Goal of the exercise: Copy out all the lines of the data precisely, omitting any pictures.

Data shown:
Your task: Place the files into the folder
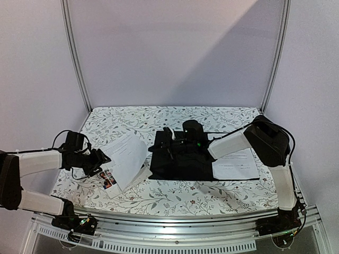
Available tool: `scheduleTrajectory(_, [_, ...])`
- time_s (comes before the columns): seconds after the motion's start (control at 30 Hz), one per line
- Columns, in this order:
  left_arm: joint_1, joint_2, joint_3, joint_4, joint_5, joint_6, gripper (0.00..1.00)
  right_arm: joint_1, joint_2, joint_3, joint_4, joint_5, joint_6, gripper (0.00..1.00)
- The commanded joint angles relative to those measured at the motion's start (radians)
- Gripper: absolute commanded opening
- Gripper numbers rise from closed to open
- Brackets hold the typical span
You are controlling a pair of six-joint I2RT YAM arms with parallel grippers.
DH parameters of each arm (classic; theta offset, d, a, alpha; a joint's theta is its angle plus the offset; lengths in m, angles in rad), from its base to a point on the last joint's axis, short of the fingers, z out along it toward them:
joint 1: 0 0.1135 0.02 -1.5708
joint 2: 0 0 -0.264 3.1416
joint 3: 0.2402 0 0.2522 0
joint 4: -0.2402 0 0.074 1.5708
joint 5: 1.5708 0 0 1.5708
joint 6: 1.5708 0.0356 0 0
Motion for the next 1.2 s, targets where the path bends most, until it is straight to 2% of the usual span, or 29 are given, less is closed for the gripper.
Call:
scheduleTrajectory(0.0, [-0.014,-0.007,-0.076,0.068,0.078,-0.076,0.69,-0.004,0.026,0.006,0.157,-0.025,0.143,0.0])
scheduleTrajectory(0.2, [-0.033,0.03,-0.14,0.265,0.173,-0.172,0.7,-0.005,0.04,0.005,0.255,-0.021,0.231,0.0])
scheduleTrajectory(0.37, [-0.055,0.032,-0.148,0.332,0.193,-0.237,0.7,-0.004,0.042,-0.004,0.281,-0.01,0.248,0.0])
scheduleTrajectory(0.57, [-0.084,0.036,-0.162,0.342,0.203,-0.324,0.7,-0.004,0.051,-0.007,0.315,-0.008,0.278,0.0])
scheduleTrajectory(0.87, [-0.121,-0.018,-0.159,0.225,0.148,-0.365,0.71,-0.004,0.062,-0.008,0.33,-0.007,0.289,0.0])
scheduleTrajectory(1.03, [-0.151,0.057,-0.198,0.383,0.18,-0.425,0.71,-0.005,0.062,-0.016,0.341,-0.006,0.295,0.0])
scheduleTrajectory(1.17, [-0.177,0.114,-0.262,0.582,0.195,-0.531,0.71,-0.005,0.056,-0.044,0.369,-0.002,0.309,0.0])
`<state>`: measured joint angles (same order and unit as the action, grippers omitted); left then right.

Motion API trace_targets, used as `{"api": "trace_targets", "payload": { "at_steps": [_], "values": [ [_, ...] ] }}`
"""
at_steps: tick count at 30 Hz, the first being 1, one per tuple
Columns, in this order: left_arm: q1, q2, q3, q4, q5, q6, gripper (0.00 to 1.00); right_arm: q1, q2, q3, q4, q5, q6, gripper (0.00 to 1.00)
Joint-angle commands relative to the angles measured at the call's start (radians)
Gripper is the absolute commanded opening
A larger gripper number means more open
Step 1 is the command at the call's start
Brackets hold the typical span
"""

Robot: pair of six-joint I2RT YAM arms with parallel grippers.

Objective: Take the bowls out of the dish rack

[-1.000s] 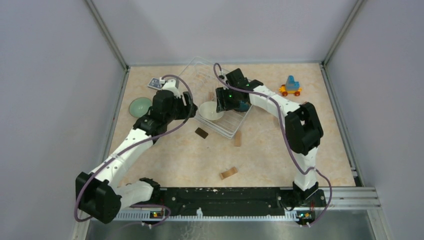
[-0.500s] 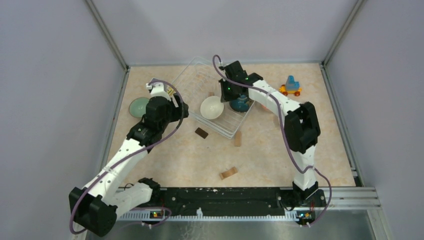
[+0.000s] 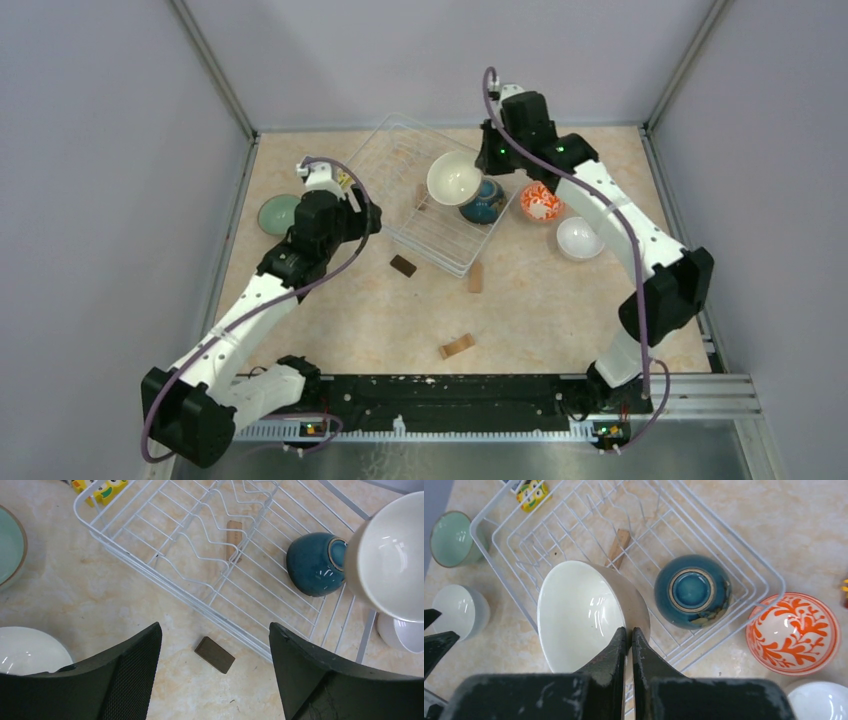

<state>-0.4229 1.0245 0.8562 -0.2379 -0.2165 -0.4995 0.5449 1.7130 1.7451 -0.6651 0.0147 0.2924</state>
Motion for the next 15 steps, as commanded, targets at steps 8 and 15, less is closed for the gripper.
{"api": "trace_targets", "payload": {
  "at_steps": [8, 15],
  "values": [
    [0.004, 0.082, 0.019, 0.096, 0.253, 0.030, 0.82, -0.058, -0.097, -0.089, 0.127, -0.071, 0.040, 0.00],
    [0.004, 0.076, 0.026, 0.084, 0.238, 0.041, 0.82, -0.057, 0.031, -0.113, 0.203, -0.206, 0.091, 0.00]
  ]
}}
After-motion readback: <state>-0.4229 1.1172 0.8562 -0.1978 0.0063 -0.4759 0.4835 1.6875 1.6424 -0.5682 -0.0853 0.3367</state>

Exercise result:
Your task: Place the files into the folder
Available tool: `scheduleTrajectory(_, [_, ...])`
- time_s (comes before the columns): seconds after the motion's start (control at 30 Hz), one per line
- Columns, in this order:
  left_arm: joint_1, joint_2, joint_3, joint_4, joint_5, joint_6, gripper (0.00..1.00)
  right_arm: joint_1, joint_2, joint_3, joint_4, joint_5, joint_6, gripper (0.00..1.00)
- The commanded joint angles relative to those measured at the motion's start (radians)
- Gripper: absolute commanded opening
- Gripper numbers rise from closed to open
- Brackets hold the typical span
You are controlling a pair of six-joint I2RT YAM arms with parallel grippers.
DH parameters of each arm (classic; theta offset, d, a, alpha; a joint's theta is its angle plus the offset; lengths in m, angles in rad), from its base to a point on the last joint's axis, short of the fingers, z out along it toward them:
joint 1: 0 0.1135 0.02 -1.5708
joint 2: 0 0 -0.264 3.1416
joint 3: 0.2402 0 0.2522 0
joint 4: -0.2402 0 0.074 1.5708
joint 5: 1.5708 0 0 1.5708
joint 6: 1.5708 0.0356 0 0
Motion for the next 1.2 s, targets where the path bends most, until it is straight to 2% of the usual span, or 29 are given, less is closed for the gripper.
Call:
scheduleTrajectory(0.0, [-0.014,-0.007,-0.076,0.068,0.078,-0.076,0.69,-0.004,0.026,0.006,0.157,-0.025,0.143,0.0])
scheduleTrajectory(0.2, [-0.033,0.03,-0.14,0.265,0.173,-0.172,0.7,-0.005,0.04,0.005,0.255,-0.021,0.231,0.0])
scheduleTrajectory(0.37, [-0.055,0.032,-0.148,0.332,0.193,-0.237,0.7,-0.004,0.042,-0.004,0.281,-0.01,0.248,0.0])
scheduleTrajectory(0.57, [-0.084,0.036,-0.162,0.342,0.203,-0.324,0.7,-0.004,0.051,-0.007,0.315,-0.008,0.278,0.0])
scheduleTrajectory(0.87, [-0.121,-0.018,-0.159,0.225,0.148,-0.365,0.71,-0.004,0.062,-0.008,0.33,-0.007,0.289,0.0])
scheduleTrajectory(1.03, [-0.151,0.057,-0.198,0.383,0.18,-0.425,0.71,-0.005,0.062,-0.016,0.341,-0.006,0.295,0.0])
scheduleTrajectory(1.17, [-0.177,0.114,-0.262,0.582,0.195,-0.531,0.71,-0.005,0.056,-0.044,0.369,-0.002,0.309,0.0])
`<state>`: measured joint angles (same order and unit as the action, grippers omitted); left then right.

Motion API trace_targets, used as `{"api": "trace_targets", "payload": { "at_steps": [_], "values": [ [_, ...] ] }}`
"""
at_steps: tick count at 30 Hz, the first being 1, one per tuple
Columns, in this order: left_arm: q1, q2, q3, q4, q5, q6, gripper (0.00 to 1.00); right_arm: q1, q2, q3, q4, q5, q6, gripper (0.00 to 1.00)
Joint-angle commands relative to the angles measured at the call's start (radians)
Gripper is the absolute commanded opening
A larger gripper number means more open
Step 1 is the command at the call's start
Brackets hold the typical span
"""

Robot: pair of six-joint I2RT YAM arms with parallel grippers.

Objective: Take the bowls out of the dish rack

[-1.000s] 
[-0.500s] 
[+0.000s] 

<state>-0.4229 1.0245 0.8562 -0.2379 -0.2165 -0.4995 0.5449 1.7130 1.7451 -0.6651 0.0147 0.2924</state>
Motion for the next 15 steps, as commanded, targets at steps 8 and 15, less is closed for the gripper.
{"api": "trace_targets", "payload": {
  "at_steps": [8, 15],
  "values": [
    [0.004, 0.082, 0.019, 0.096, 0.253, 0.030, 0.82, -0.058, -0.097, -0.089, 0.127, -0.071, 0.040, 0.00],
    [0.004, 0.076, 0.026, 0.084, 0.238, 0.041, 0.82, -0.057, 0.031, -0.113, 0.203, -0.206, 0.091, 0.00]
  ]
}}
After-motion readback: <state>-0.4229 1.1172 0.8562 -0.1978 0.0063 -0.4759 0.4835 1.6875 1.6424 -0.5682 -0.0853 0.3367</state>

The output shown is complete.